Crowdfunding brings together a large number of financial backers who each pledge a certain amount of money towards a project, usually in return for a stake in the business or other form of payment after the business begins to turn a profit. As there’s rarely a limit on the amount that can be pledged to a campaign, ventures with serious potential can far surpass their target funding and make a very strong entrance to the market.

Meanwhile, the peer-to-peer lending industry has rocketed in popularity and is forecast by some to hit £40bn -- this year. It allows anyone to put forward extra capital to lend to others, also via an online platform, and make a healthy return on their investment over the longer term. P2P lending decisions are made by the lender themselves, meaning they can assess individual loan requests based on their aversion to risk and the potential of the venture(s). Lenders are encouraged to mitigate any chances of loss by lending to many businesses at once. The first service of this kind was Funding Circle; other small business-focussed examples include Funding Tree and Zopa.

Realise the value of that resting spot

One of the best-known sharing economy services is Airbnb -- an online platform allowing users to advertise accommodation and places to rest, which is often just unused space in a home, for a fee. Available lodgings to rest and recuperate in range from a sofa and an airbed in someone’s lounge (hence the name “Airbnb”) to entire mansions, castles and private islands. It requires a fair degree of trust on the part of both the guest and the host, more so than between a hotel and its guests. But it works; tens of millions of people have chosen to “live like a local” with Airbnb, eschewing the option of an expensive hotel. The host, meanwhile, can earn anything from a few pounds to a few hundred pounds per week without committing too much time. Something for you to consider, perhaps, if you’re looking at losses from the incoming dividend tax. And for a longer-term injection of cash, why not consider making use of spareroom.co.uk? It’s a site which, as it ‘says on the tin,’ allows users to advertise their spare rooms and meet new tenants.

The future

The explosion of sharing economy businesses has changed the commercial landscape for good.

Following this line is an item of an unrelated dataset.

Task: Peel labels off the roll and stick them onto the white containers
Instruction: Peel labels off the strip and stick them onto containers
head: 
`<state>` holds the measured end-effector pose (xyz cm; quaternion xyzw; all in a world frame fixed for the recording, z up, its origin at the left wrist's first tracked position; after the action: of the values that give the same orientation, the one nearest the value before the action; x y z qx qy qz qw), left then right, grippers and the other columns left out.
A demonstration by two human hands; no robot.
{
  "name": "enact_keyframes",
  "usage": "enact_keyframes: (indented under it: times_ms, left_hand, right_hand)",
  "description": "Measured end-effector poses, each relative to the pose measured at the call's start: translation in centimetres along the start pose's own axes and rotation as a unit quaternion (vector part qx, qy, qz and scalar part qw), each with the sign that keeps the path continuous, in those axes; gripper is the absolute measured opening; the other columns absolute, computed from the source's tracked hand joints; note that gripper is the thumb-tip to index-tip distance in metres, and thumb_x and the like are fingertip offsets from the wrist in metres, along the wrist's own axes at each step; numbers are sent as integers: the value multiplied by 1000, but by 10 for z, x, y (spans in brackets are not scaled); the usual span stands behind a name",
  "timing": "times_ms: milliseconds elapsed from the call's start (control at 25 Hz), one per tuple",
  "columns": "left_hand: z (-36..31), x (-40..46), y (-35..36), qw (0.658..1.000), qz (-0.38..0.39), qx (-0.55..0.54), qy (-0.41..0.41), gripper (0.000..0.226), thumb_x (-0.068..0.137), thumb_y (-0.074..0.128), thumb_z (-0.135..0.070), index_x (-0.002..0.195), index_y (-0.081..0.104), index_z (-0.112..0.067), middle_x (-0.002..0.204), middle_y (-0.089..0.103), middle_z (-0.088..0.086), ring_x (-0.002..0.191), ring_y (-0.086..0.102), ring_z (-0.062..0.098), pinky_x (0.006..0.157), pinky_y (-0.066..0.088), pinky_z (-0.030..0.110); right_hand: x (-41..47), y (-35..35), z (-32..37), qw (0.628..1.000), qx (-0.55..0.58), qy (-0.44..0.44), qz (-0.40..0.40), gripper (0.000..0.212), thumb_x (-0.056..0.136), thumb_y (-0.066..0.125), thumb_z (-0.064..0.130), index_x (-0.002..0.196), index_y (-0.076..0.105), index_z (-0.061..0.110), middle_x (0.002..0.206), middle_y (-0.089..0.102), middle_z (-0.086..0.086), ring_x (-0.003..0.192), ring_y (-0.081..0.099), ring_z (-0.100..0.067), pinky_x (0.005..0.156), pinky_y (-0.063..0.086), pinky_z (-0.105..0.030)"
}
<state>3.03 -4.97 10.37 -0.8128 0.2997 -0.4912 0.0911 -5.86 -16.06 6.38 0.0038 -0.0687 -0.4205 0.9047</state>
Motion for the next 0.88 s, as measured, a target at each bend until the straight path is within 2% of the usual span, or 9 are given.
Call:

Companies in many long-established sectors such as hotels and hospitality, transport and logistics and banking and financial services need to catch up, fast, or risk being left behind. For contractors and the self-employed though, it will remain quick and easy for them to find and undertake work through the sharing economy; making money or saving money as they go.

We think it’s likely that even more new business models will emerge in 2016 and beyond, partly as the sharing economy’s already active agents expand (Uber may branch out to deliveries, for example). Furthermore, experts predict the renewable energy and consumer healthcare industries are next in line for a peer-to-peer infusion. Not many people predicted the sharing economy boom. Who knows what could happen next?